Question:

Physics laws cannot be altered by the observer’s frames of reference. The transformation from a lab reference frame to a moving reference frame is known as Galilean transformation. Show that Newton’s laws are invariant under Galilean transformation.

Answer:

Galilean transformation subtracts the amount of displacement regarding velocity of the moving frame of reference to make the equivalent observation from the lab frame. Namely,

\[  x’ = x – vt, \quad t’ = t  \]

We assume that the time elapses equally for both frames; and the relative velocity is constant.
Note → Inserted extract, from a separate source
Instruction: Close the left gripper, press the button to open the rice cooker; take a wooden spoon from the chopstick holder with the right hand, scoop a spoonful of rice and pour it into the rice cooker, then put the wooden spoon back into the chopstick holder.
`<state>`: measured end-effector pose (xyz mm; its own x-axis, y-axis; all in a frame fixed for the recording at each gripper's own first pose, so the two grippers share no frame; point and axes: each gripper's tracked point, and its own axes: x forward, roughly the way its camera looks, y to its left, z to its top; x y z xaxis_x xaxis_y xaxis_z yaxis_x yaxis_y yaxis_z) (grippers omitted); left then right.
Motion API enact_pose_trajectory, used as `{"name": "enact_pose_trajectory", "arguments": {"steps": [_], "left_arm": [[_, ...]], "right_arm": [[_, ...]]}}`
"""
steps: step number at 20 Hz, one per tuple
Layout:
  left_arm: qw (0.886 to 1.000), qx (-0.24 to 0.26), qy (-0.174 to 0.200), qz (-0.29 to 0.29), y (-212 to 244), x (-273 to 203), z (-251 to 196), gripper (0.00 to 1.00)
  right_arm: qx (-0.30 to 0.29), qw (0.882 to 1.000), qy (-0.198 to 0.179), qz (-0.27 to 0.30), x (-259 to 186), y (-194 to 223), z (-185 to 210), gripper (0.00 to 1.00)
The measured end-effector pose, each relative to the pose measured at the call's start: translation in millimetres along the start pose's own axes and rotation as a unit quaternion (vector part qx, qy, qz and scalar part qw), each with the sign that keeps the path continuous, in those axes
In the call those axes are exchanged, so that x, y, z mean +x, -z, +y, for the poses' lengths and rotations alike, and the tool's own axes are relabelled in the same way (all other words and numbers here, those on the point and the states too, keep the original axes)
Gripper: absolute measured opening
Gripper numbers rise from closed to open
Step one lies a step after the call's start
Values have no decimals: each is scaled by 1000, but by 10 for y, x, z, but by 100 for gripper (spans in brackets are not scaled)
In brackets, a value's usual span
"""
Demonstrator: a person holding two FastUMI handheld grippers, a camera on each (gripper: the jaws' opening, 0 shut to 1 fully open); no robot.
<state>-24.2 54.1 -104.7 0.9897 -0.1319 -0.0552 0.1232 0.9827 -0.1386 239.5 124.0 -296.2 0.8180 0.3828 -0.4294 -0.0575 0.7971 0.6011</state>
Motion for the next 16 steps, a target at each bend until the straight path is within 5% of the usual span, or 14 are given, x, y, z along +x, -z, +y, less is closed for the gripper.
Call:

Thus, the velocity becomes

\[  v’ = \frac{dx’}{dt’}=\frac{d}{dt}(x-vt)=\frac{dx}{dt}-v  \]

The acceleration becomes

\[  a’ = \frac{d^2x’}{dt’^2}=\frac{dv’}{dt’}=\frac{d}{dt}\left(\frac{dx}{dt}-v \right)=\frac{d^2x}{dt^2}=a  \]

Again, note that \(v\) is a constant. Therefore, the Newton’s equation of motion must be invariant under Galilean transformation.

\[  F’=m\frac{d^2x’}{dt’^2}=ma=F  \]

In other words, the physics law is the same from any observers.